*** Records for the task

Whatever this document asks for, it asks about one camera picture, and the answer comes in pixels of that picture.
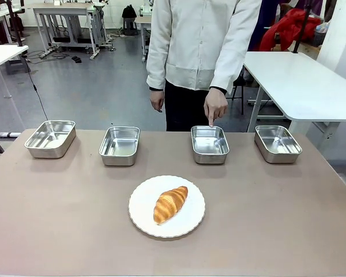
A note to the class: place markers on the black camera stand pole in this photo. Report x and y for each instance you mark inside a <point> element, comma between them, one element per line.
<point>302,26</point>

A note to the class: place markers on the grey workbench with frame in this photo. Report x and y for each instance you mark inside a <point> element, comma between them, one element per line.
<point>66,23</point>

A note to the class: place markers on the white scalloped plate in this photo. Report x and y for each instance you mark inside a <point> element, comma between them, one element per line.
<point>167,206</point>

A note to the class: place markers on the person's right hand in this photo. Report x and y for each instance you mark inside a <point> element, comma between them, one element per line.
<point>157,101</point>

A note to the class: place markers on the white side table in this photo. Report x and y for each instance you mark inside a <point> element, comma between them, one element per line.
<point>302,86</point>

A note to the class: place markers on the golden brown croissant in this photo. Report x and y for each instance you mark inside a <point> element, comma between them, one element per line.
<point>169,204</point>

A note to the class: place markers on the white power strip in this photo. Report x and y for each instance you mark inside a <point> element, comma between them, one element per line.
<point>9,134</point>

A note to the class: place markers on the rectangular stainless steel container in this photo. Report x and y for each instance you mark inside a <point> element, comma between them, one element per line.
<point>277,143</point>
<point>50,139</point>
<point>120,145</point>
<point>209,144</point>

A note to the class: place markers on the white desk with pole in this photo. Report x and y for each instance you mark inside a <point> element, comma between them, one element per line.
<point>3,66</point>

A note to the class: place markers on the red jacket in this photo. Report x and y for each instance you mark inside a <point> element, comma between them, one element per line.
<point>288,29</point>

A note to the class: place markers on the black backpack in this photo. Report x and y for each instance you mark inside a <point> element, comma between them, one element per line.
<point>129,13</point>

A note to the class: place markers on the person's left hand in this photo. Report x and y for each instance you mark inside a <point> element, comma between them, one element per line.
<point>215,105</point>

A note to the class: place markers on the person in cream shirt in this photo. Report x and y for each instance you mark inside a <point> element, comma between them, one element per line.
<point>200,46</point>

******

Task details: Reproduce every record verbatim, please. Omit the images.

Completed exercise:
Whatever this document asks for, it asks about one camera picture, and the answer comes in pixels of that picture.
A note to the class: place markers on the black camera stand pole in this photo. Report x and y for each instance you mark inside a <point> element, comma between them, one element per line.
<point>302,26</point>

A note to the class: place markers on the grey workbench with frame in this photo. Report x and y for each instance you mark inside a <point> element, comma between them, one element per line.
<point>66,23</point>

A note to the class: place markers on the white scalloped plate in this photo. Report x and y for each instance you mark inside a <point> element, comma between them, one element per line.
<point>167,206</point>

A note to the class: place markers on the person's right hand in this photo. Report x and y for each instance you mark inside a <point> element, comma between them, one element per line.
<point>157,101</point>

A note to the class: place markers on the white side table in this photo. Report x and y for each instance you mark inside a <point> element, comma between them, one element per line.
<point>302,86</point>

A note to the class: place markers on the golden brown croissant in this photo. Report x and y for each instance you mark inside a <point> element, comma between them, one element per line.
<point>169,204</point>

A note to the class: place markers on the white power strip in this photo. Report x and y for each instance you mark inside a <point> element, comma between them, one element per line.
<point>9,134</point>

A note to the class: place markers on the rectangular stainless steel container in this photo. Report x and y for each instance you mark inside a <point> element, comma between them, one element per line.
<point>277,143</point>
<point>50,139</point>
<point>120,145</point>
<point>209,144</point>

A note to the class: place markers on the white desk with pole in this photo. Report x and y for each instance you mark inside a <point> element, comma between them, one element per line.
<point>3,66</point>

A note to the class: place markers on the red jacket in this photo. Report x and y for each instance you mark inside a <point> element, comma between them, one element per line.
<point>288,29</point>

A note to the class: place markers on the black backpack in this photo. Report x and y for each instance you mark inside a <point> element, comma between them, one element per line.
<point>129,13</point>

A note to the class: place markers on the person's left hand in this photo. Report x and y for each instance you mark inside a <point> element, comma between them, one element per line.
<point>215,105</point>

A note to the class: place markers on the person in cream shirt in this photo. Report x and y for each instance you mark inside a <point> element, comma between them, one element per line.
<point>200,46</point>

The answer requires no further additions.